How can I efficiently create unique relationships in Neo4j? - optimization

Following up on my question here, I would like to create a constraint on relationships. That is, I would like there to be multiple nodes that share the same "neighborhood" name, but each uniquely point to a particular city in which they reside.
As encouraged in user2194039's answer, I am using the following index:
CREATE INDEX ON :Neighborhood(name)
Also, I have the following constraint:
CREATE CONSTRAINT ON (c:City) ASSERT c.name IS UNIQUE;
The following code fails to create unique relationships, and takes an excessively long period of time:
USING PERIODIC COMMIT 10000
LOAD CSV WITH HEADERS FROM "file://THEFILE" as line
WITH line
WHERE line.Neighborhood IS NOT NULL
WITH line
MATCH (c:City { name : line.City})
MERGE (c)<-[:IN]-(n:Neighborhood {name : toInt(line.Neighborhood)});
Note that there is a uniqueness constraint on City, but NOT on Neighborhood (because there should be multiple ones).

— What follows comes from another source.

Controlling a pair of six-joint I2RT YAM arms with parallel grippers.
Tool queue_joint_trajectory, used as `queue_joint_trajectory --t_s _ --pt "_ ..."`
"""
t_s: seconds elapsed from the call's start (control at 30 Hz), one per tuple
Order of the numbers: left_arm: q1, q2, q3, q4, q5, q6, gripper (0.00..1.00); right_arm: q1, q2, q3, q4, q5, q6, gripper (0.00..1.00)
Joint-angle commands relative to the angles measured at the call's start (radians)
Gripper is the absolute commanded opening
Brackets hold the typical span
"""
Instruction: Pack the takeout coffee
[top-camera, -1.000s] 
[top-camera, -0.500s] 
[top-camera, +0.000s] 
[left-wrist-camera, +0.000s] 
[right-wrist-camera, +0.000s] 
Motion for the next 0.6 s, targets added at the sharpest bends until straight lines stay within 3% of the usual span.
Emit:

Profile with Limit 10,000:
+--------------+------+--------+---------------------------+------------------------------+
| Operator | Rows | DbHits | Identifiers | Other |
+--------------+------+--------+---------------------------+------------------------------+
| EmptyResult | 0 | 0 | | |
| UpdateGraph | 9750 | 3360 | anon[307], b, neighborhood, line | MergePattern |
| SchemaIndex | 9750 | 19500 | b, line | line.City; :City(name) |
| ColumnFilter | 9750 | 0 | line | keep columns line |
| Filter | 9750 | 0 | anon[220], line | anon[220] |
| Extract | 10000 | 0 | anon[220], line | anon[220] |
| Slice | 10000 | 0 | line | { AUTOINT0} |
| LoadCSV | 10000 | 0 | line | |
+--------------+------+--------+---------------------------+------------------------------+
Total database accesses: 22860
Following Guilherme's recommendation below, I implemented the helper yet it is raising the error py2neo.error.Finished. I've searched the documentation, and wasn't able to determine a work around from this. It looks like there's an open SO post about this exception.
def run_batch_query(queries, timeout=None):
if timeout:
http.socket_timeout = timeout
try:
graph = Graph()
authenticate("localhost:7474", "account", "password")
tx = graph.cypher.begin()
for query in queries:
statement, params = query
tx.append(statement, params)
results = tx.process()
tx.commit()
except http.SocketError as err:
raise err
except error.Finished as err:
raise err
collection = []
for result in results:
records = []
for record in result:
records.append(record)
collection.append(records)
return collection
main:
queries = []
template = ["MERGE (city:City {Name:{city}})", "Merge (city)<-[:IN]-(n:Neighborhood {Name : {neighborhood}})"]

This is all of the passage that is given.